TASK DIRECTIONS: As the answer, give a copy of each line below that includes the word "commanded".
START AVAILABLE DATA
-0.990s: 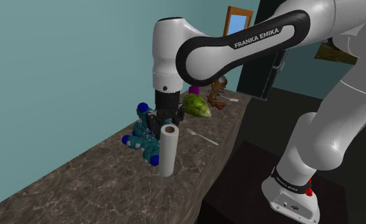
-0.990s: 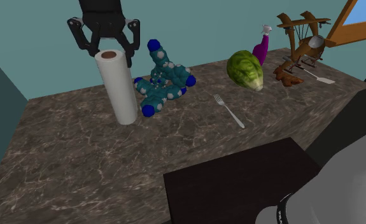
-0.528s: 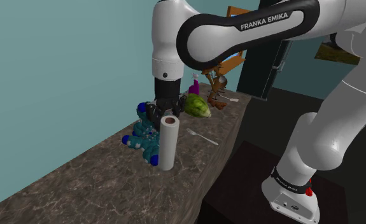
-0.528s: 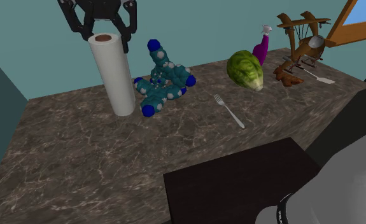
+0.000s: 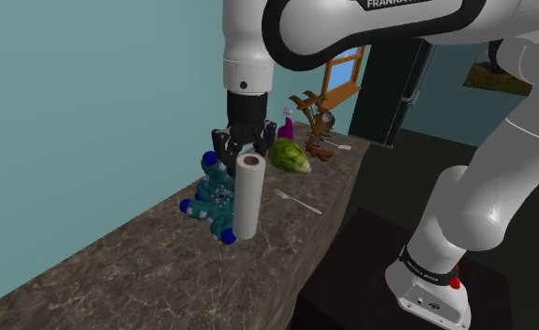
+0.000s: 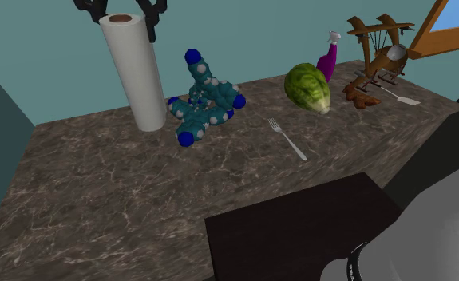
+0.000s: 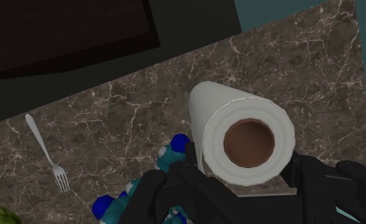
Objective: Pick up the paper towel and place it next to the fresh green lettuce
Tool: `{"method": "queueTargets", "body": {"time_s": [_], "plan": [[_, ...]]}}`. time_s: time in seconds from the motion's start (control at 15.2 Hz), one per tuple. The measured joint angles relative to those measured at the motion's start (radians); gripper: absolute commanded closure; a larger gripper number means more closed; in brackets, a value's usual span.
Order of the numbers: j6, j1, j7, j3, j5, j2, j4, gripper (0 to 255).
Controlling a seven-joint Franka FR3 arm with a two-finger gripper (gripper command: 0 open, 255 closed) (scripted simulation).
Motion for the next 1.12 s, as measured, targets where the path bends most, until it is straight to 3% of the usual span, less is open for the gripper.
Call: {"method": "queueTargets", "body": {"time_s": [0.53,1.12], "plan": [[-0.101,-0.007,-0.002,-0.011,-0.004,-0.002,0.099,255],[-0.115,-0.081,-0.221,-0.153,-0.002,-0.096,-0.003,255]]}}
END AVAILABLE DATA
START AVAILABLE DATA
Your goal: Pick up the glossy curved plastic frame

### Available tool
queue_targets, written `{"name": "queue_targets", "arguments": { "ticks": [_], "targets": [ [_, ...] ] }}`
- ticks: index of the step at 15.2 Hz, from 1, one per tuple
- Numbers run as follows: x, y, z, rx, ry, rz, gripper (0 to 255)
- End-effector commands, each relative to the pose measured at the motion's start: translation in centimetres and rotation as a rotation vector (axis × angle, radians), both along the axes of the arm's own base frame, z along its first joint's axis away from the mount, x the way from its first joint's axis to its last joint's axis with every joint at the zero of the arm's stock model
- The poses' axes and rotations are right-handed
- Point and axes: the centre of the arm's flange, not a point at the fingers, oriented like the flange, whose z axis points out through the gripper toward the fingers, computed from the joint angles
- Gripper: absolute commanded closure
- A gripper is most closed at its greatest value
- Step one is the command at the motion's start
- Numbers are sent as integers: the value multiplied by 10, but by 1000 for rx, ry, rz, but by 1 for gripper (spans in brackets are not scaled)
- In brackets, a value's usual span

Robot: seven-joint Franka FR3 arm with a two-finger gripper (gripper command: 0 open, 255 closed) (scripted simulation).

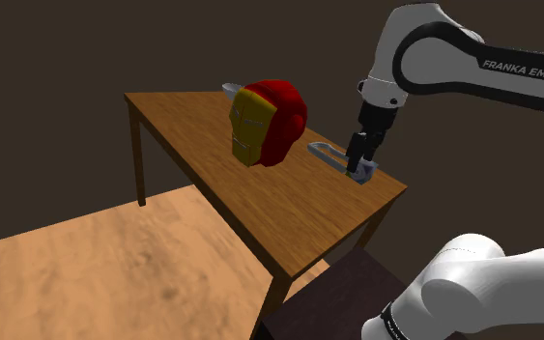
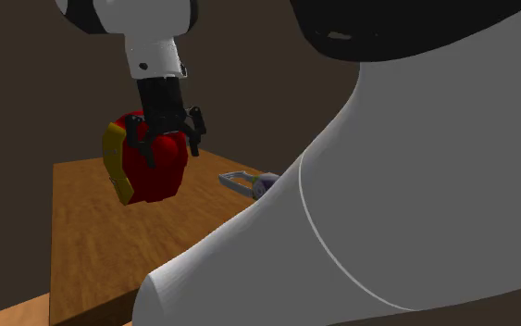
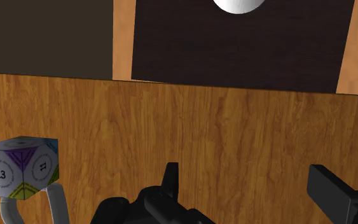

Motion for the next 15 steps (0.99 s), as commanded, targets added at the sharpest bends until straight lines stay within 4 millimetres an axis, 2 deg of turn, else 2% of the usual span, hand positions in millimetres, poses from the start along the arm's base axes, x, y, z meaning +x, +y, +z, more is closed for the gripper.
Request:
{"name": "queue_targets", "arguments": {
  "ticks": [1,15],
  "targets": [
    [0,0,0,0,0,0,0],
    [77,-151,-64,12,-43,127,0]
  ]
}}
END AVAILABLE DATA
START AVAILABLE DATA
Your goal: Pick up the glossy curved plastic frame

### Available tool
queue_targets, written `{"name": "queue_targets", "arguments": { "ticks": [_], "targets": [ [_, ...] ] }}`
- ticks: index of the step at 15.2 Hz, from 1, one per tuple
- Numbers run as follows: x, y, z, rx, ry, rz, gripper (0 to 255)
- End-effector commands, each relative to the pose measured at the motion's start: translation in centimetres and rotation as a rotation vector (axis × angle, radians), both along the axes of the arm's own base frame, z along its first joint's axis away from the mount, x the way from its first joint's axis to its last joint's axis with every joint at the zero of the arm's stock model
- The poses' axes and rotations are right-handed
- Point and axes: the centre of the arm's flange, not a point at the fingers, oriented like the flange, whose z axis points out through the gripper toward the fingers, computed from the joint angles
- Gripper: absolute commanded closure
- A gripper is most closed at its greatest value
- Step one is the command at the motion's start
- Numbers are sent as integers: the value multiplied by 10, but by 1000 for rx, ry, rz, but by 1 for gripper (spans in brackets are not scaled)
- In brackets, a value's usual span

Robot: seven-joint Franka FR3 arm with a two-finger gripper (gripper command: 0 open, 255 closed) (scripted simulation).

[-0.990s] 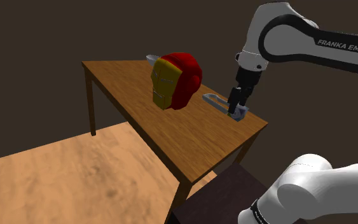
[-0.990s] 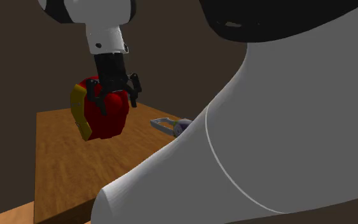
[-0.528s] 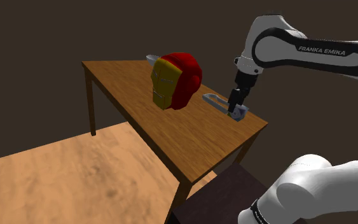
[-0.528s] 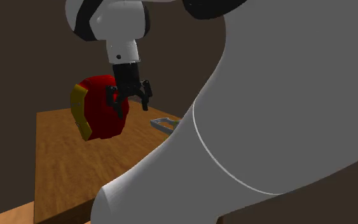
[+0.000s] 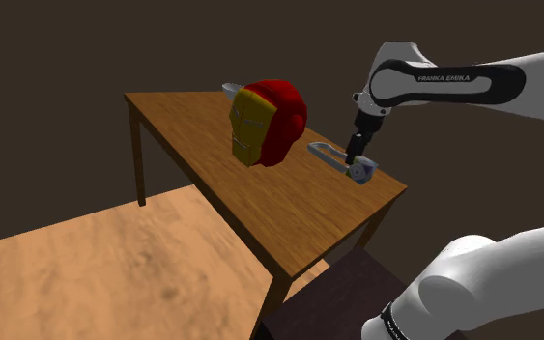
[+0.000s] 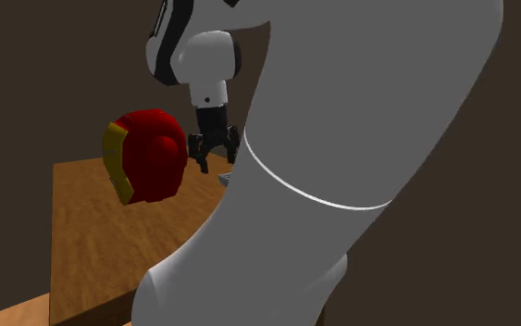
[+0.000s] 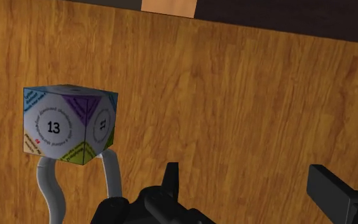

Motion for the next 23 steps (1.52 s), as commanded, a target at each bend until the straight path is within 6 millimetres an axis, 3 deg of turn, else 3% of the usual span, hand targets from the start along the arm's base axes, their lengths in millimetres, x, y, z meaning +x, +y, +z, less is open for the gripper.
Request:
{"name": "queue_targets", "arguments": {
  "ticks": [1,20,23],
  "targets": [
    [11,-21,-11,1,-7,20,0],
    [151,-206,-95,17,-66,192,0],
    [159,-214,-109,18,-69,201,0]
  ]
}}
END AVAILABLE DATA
WRITTEN RESPONSE:
Tool: `{"method": "queueTargets", "body": {"time_s": [_], "plan": [[_, ...]]}}`. time_s: time in seconds from the motion's start (control at 15.2 Hz), one per tuple. The measured joint angles relative to those measured at the motion's start (radians); gripper: absolute commanded closure; a larger gripper number means more closed; in brackets, a value's usual span.
- Gripper: absolute commanded closure
Motion for the next 15 steps (0.99 s), as commanded, targets added at the sharpest bends until straight lines stay within 4 millimetres an axis, 2 deg of turn, else 2% of the usual span, hand positions in millimetres, poses from the start along the arm's base axes, x, y, z meaning +x, +y, +z, more is closed for the gripper.
- Gripper: absolute commanded closure
Motion for the next 23 steps (1.52 s), as commanded, a target at each bend until the straight path is within 6 millimetres an axis, 3 deg of turn, else 3% of the usual span, hand targets from the start along the arm's base axes, their lengths in millimetres, x, y, z meaning +x, +y, +z, less is open for the gripper.

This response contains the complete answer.